# [Directions for this task]
Search the data for "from" and copy every matching line.

# [Collected data]
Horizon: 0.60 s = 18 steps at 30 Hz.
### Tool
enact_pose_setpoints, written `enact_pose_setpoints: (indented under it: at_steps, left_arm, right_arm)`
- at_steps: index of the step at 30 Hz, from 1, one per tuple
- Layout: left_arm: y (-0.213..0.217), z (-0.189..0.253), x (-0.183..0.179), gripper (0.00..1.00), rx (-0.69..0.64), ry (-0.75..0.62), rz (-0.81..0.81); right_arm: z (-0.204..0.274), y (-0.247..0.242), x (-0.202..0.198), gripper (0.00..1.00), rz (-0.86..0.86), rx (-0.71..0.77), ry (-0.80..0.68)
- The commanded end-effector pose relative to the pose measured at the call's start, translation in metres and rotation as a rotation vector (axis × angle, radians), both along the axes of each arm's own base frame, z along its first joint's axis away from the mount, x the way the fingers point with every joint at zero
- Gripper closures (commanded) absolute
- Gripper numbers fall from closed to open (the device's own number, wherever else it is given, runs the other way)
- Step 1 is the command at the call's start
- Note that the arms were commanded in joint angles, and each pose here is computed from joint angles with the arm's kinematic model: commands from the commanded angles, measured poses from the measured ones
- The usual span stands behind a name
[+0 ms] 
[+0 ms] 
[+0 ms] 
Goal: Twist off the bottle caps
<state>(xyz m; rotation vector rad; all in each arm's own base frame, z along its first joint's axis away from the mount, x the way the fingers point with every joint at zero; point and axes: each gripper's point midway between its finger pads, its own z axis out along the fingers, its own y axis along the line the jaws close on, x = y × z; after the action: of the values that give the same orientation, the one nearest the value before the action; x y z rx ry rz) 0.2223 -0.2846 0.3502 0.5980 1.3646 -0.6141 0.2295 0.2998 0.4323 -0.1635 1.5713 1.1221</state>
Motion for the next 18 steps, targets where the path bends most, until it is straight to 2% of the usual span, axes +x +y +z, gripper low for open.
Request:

# [Your solution]
- at_steps: index of the step at 30 Hz, from 1, one per tuple
- The commanded end-effector pose relative to the pose measured at the call's start, translation in metres and rotation as a rotation vector (axis × angle, radians), both along the axes of each arm's own base frame, z along its first joint's axis away from the mount, x the way the fingers point with every joint at zero
- Gripper numbers fall from closed to open (the device's own number, wherever else it is given, runs the other way)
- Note that the arms were commanded in joint angles, and each pose here is computed from joint angles with the arm's kinematic model: commands from the commanded angles, measured poses from the measured ones
<state>(xyz m; rotation vector rad; all in each arm's own base frame, z along its first joint's axis away from the mount, x the way the fingers point with every joint at zero; point and axes: each gripper's point midway between its finger pads, its own z axis out along the fingers, its own y axis along the line the jaws close on, x = y × z; after the action: of the values that give the same orientation, the one nearest the value before the action; x y z rx ry rz) 0.2223 -0.2846 0.3502 0.5980 1.3646 -0.6141 0.2295 0.2998 0.4323 -0.1635 1.5713 1.1221</state>

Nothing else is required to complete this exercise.